23 Mart 2009 Pazartesi

Arasıra...

Sonunda çocuklarının fotoğrafını görebildim. Hep merak ediyordum onları. Tanımadığım birinin çocukları merak etmek ne garip bir duygu!..

Acaba nasıl?

Ona benziyor mu?

Bunu merak etmek biraz garip çünkü; Cindy ile bir yakınlığım yok. Tanışmadık da! Ama çok beğendiğim, hayran olduğum, tanışmayı istediğim biri olduğu için ne zamandır bir yerlerde çocuklarının fotoğraflarını görmeyi hedefliyordum. O gün bu günmüş ve sonunda gördüm. Çocukları epey bir büyümüş, çok geç kalmışım görmekte. Ben iki çocuğunu da çok tatlı ve çok şeker buldum. Tıpkı Cindy gibi. Kendisine de benziyorlar zaten.

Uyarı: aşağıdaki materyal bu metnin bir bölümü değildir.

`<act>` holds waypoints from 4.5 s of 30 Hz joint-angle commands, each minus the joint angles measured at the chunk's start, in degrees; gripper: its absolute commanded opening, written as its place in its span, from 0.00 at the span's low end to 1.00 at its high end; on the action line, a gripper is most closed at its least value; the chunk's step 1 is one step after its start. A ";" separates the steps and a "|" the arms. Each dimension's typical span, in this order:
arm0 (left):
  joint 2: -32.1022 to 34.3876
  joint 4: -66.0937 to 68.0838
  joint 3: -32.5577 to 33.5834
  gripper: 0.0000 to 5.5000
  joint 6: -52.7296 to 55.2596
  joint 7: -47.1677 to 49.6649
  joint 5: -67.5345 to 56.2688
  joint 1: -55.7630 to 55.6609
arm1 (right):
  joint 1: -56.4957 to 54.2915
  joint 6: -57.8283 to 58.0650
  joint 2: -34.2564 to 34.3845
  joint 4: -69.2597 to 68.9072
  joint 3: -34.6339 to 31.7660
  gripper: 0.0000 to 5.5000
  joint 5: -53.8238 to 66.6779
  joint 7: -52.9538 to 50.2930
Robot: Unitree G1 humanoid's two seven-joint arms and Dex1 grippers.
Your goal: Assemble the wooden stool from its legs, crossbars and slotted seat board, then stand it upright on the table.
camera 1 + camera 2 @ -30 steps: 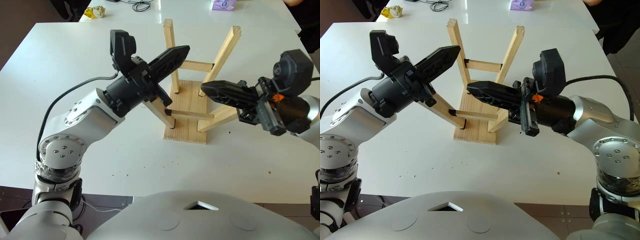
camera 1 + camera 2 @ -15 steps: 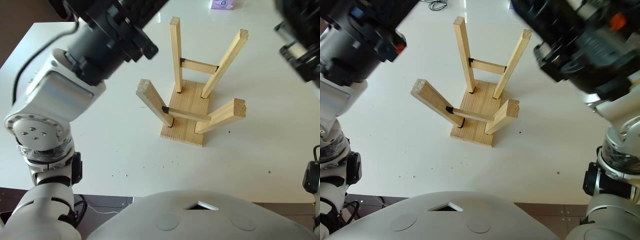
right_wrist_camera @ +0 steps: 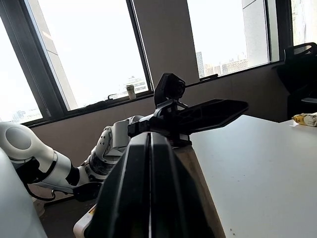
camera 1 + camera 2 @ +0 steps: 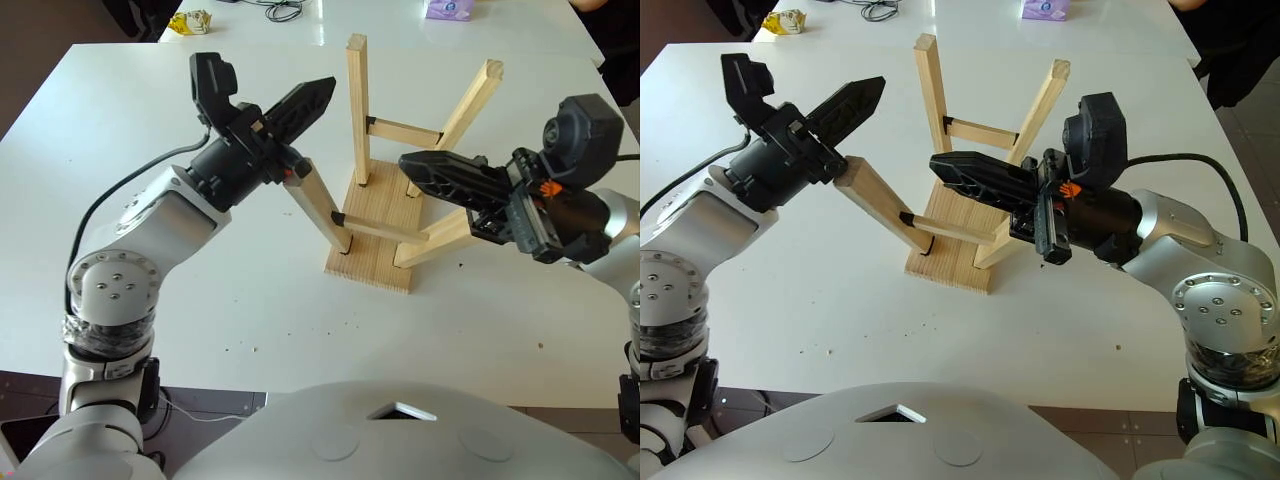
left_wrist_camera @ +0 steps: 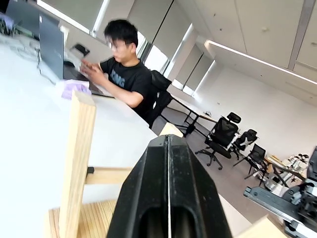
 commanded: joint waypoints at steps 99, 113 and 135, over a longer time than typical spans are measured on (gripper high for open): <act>11.22 32.55 7.68 0.00 -12.68 -58.87 65.03 30.51 | -10.35 -39.33 16.11 59.74 20.46 0.00 -78.57 33.53; 1.28 27.47 -2.72 0.00 -13.70 -53.86 67.33 25.43 | -1.96 -37.23 6.77 48.78 23.40 0.00 -78.19 39.64; 0.31 21.98 3.14 0.00 -12.68 -48.57 65.13 31.08 | 5.02 -23.39 -3.72 34.92 8.26 0.00 -66.00 38.61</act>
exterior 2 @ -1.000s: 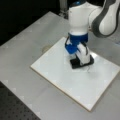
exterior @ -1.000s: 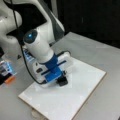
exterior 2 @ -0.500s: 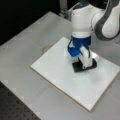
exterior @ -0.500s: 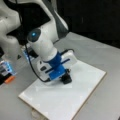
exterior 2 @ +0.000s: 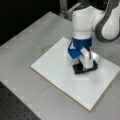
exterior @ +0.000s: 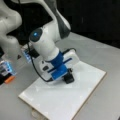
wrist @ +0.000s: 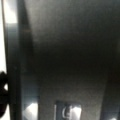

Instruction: Erasing curve lines

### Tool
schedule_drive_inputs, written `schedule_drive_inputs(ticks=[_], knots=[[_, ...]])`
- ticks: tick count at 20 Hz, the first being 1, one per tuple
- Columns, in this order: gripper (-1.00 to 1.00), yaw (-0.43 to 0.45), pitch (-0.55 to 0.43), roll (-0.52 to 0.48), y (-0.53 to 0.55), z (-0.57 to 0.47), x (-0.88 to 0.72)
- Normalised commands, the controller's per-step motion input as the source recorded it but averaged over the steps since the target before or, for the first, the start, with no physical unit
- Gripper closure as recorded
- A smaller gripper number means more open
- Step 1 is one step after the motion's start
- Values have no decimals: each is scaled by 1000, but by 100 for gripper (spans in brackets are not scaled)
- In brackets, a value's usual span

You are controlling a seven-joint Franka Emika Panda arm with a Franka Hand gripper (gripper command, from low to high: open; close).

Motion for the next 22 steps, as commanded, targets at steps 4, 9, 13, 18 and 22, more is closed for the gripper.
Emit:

Nedir ki bu merak böyle? Neden ünlüleri merak eder dururuz. Kim kiminle, neden ayrılmışlar, nasıl aldatmış, evlenecekler mi, çocukları nasıl falan diye…

Bize ne?

Daha doğrusu bana ne?

Aslında bu tür şeylere ara sıra bakmak iyi geliyor insana. Yani magazin haberlerine . Çünkü gazetelerde ve haberlerde sürekli cinayet, vahşet ve sapıkların işlediği iğrenç olayları okumaktan ve izlemekten bıktım, yoruldum. İnsanın o günkü (+) enerjisini alıp, o gününüzü mahveden haberleri ne görmek ne de okumak istiyorum artık…

Bu tür kötü haberlerin yerine; kafayı dağıtan magazin haberleriyle oyalanmak en güzeli bence…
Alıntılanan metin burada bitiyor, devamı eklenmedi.